_Directions for this task_
In the copy of these records, include no pictures and change nothing else.

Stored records
┄┄┄┄┄┄┄┄┄┄

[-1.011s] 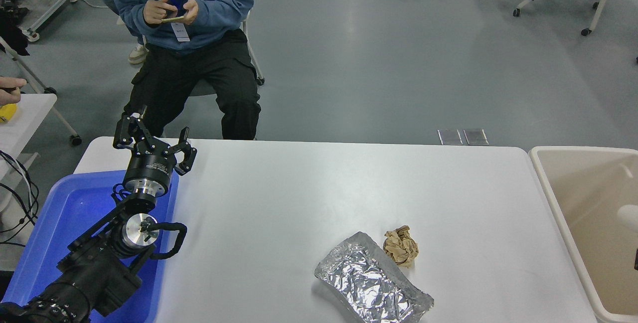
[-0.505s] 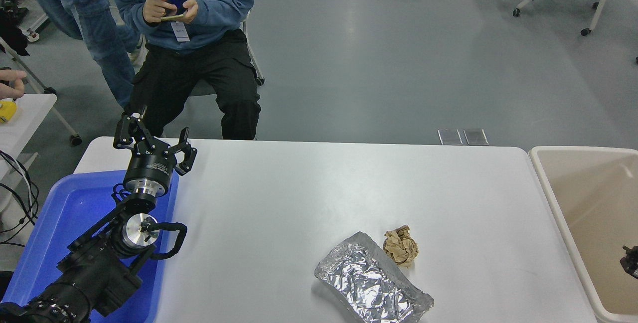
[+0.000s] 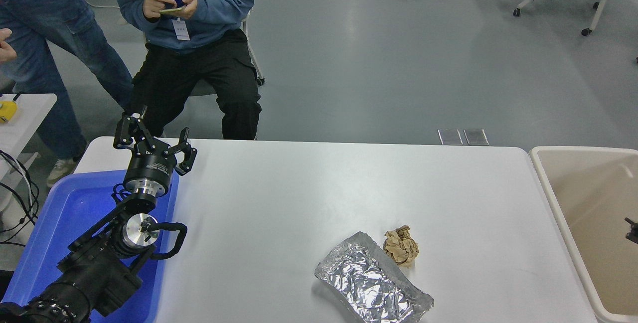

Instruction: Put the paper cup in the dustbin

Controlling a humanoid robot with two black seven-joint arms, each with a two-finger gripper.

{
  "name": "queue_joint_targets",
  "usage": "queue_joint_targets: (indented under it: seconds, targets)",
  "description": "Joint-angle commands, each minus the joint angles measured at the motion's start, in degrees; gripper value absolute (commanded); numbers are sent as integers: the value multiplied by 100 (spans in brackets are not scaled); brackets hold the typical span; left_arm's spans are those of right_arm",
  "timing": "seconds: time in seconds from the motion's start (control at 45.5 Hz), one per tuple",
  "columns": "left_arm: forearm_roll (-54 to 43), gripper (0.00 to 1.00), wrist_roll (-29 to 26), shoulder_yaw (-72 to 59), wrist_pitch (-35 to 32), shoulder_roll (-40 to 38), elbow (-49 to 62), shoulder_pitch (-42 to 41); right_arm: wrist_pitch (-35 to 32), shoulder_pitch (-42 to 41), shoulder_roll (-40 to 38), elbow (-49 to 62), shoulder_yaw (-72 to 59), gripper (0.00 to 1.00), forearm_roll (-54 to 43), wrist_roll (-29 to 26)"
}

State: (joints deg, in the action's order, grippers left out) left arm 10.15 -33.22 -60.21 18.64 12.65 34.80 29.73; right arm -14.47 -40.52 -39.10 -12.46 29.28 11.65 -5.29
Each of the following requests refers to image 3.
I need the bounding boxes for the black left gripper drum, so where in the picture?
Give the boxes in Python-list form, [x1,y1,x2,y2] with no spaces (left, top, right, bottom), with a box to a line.
[123,144,178,190]

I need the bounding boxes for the blue plastic tray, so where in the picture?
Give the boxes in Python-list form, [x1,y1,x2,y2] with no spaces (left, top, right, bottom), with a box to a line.
[1,169,180,323]

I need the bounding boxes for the crinkled foil tray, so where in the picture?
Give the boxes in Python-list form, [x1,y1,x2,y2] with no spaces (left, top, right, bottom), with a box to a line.
[314,232,435,323]

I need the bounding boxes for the yellow tape measure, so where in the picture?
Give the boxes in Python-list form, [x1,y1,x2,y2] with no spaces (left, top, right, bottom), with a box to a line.
[0,100,18,124]

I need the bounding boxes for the crumpled tan paper ball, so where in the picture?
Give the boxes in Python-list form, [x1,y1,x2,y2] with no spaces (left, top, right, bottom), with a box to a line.
[383,225,419,268]

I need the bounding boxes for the person's right hand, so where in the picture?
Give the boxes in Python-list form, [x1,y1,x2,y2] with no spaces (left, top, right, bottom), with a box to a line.
[0,28,17,63]
[143,0,171,19]

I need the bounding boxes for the blue lanyard with badge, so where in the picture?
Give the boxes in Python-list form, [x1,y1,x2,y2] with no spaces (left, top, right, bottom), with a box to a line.
[152,0,191,41]

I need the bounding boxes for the person's left hand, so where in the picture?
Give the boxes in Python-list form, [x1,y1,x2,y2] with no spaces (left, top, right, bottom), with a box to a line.
[172,0,198,19]

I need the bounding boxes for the large pale plastic bin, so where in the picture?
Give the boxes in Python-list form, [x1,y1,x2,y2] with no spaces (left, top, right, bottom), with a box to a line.
[528,146,638,323]

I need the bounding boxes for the black cables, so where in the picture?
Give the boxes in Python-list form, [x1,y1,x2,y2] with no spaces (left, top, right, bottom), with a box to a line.
[0,151,40,249]

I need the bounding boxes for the small white side table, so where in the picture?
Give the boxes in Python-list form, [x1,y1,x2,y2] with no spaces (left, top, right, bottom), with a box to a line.
[0,94,58,174]

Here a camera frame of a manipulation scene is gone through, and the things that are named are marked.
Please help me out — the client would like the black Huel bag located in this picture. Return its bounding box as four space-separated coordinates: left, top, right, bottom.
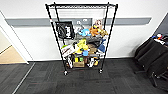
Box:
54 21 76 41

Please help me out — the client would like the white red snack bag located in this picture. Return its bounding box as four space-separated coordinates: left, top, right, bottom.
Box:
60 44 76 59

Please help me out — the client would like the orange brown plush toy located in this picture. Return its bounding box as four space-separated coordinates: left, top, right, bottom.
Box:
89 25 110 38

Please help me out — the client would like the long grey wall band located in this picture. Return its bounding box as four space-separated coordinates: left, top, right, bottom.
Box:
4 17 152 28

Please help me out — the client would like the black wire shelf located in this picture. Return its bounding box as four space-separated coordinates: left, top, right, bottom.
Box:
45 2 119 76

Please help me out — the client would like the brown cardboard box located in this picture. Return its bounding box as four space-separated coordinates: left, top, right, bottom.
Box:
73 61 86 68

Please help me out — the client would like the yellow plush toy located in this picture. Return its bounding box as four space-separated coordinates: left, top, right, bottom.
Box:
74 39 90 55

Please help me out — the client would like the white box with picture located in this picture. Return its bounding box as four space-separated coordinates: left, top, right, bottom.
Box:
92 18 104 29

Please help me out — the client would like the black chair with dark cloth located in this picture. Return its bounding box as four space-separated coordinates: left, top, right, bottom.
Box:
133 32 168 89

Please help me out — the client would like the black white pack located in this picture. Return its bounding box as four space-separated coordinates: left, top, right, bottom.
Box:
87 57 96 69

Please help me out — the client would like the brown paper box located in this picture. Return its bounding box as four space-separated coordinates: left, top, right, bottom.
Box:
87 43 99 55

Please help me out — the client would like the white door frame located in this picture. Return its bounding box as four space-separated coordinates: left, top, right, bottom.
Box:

┄┄┄┄┄┄┄┄┄┄

_Answer space_
[-1.011s] 
[-0.505s] 
[+0.000s] 

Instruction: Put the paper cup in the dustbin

Controlling a humanoid robot with two black seven-joint arms, each with a two-finger gripper.

{
  "name": "queue_joint_targets",
  "usage": "queue_joint_targets: (indented under it: seconds, targets)",
  "description": "Joint-angle commands, each minus the joint angles measured at the motion's start, in degrees; gripper value absolute (commanded); numbers are sent as integers: the value multiplied by 100 (spans in brackets are not scaled); brackets hold the typical span; left_arm's spans are those of right_arm",
  "timing": "seconds: time in seconds from the motion's start (control at 45.5 Hz), one per tuple",
  "columns": "left_arm: forearm_roll (-54 to 43), gripper (0.00 to 1.00), wrist_roll (-29 to 26), shoulder_yaw (-72 to 59), wrist_pitch (-35 to 32), shoulder_roll (-40 to 38), elbow (-49 to 62), shoulder_pitch (-42 to 41); right_arm: wrist_pitch (-35 to 32), shoulder_pitch (-42 to 41), shoulder_roll (-40 to 38), elbow (-49 to 62), shoulder_yaw (-72 to 59), gripper (0.00 to 1.00), forearm_roll (-54 to 43), wrist_roll (-29 to 26)"
}

State: (joints deg, in the action's order, grippers left out) left arm 10.15 -33.22 -60.21 18.64 12.65 34.80 29.73; right arm -14.47 -40.52 -39.10 -12.46 29.28 11.65 -5.29
Each of the following requests refers to image 3.
I need the bounding boxes for the black left gripper drum, so where in the picture?
Give the boxes in Python-list form, [x1,y1,x2,y2] with no spaces (left, top, right, bottom), with a box to a line.
[123,144,178,190]

I need the bounding boxes for the blue plastic tray, so where in the picture?
Give the boxes in Python-list form, [x1,y1,x2,y2] with no spaces (left, top, right, bottom), with a box to a line.
[1,169,180,323]

I need the bounding boxes for the crinkled foil tray, so where in the picture?
Give the boxes in Python-list form, [x1,y1,x2,y2] with no spaces (left, top, right, bottom), with a box to a line.
[314,232,435,323]

I need the bounding boxes for the yellow tape measure, so where in the picture?
Give the boxes in Python-list form, [x1,y1,x2,y2] with no spaces (left, top, right, bottom), with a box to a line.
[0,100,18,124]

I need the bounding boxes for the crumpled tan paper ball, so where in the picture?
Give the boxes in Python-list form, [x1,y1,x2,y2] with no spaces (left, top, right, bottom), with a box to a line.
[383,225,419,268]

I need the bounding boxes for the person's right hand, so where in the picture?
Give the boxes in Python-list form, [x1,y1,x2,y2] with no spaces (left, top, right, bottom), with a box to a line.
[0,28,17,63]
[143,0,171,19]

I need the bounding boxes for the blue lanyard with badge, so where in the picture?
Give the boxes in Python-list form, [x1,y1,x2,y2] with no spaces (left, top, right, bottom), with a box to a line.
[152,0,191,41]

I need the bounding boxes for the person's left hand, so where in the picture?
Give the boxes in Python-list form, [x1,y1,x2,y2] with no spaces (left, top, right, bottom), with a box to a line.
[172,0,198,19]

I need the bounding boxes for the large pale plastic bin, so where in the picture?
Give the boxes in Python-list form, [x1,y1,x2,y2] with no spaces (left, top, right, bottom), with a box to a line.
[528,146,638,323]

I need the bounding boxes for the black cables, so where in the picture?
Give the boxes in Python-list form, [x1,y1,x2,y2] with no spaces (left, top, right, bottom), with a box to a line.
[0,151,40,249]

I need the bounding boxes for the small white side table, so where in the picture?
Give the boxes in Python-list form, [x1,y1,x2,y2] with no spaces (left, top, right, bottom), with a box to a line.
[0,94,58,174]

Here a camera frame of a manipulation scene is gone through, and the things that are named are marked.
Please help me out — the client would like the black Huel bag located in this picture. Return its bounding box as four space-separated coordinates: left, top, right, bottom.
Box:
54 21 76 41

Please help me out — the client would like the white red snack bag located in this picture. Return its bounding box as four space-separated coordinates: left, top, right, bottom.
Box:
60 44 76 59

Please help me out — the client would like the orange brown plush toy located in this picture. Return its bounding box as four space-separated coordinates: left, top, right, bottom.
Box:
89 25 110 38

Please help me out — the client would like the long grey wall band located in this picture. Return its bounding box as four space-separated coordinates: left, top, right, bottom.
Box:
4 17 152 28

Please help me out — the client would like the black wire shelf located in this picture. Return its bounding box as four space-separated coordinates: left, top, right, bottom.
Box:
45 2 119 76

Please help me out — the client would like the brown cardboard box located in this picture. Return its bounding box as four space-separated coordinates: left, top, right, bottom.
Box:
73 61 86 68

Please help me out — the client would like the yellow plush toy located in this picture. Return its bounding box as four space-separated coordinates: left, top, right, bottom.
Box:
74 39 90 55

Please help me out — the client would like the white box with picture located in this picture. Return its bounding box as four space-separated coordinates: left, top, right, bottom.
Box:
92 18 104 29

Please help me out — the client would like the black chair with dark cloth located in this picture. Return its bounding box as four space-separated coordinates: left, top, right, bottom.
Box:
133 32 168 89

Please help me out — the client would like the black white pack located in this picture. Return its bounding box as four space-separated coordinates: left, top, right, bottom.
Box:
87 57 96 69

Please help me out — the client would like the brown paper box located in this picture. Return its bounding box as four space-separated coordinates: left, top, right, bottom.
Box:
87 43 99 55

Please help me out — the client would like the white door frame located in this picture. Return its bounding box as four space-separated coordinates: left, top, right, bottom.
Box:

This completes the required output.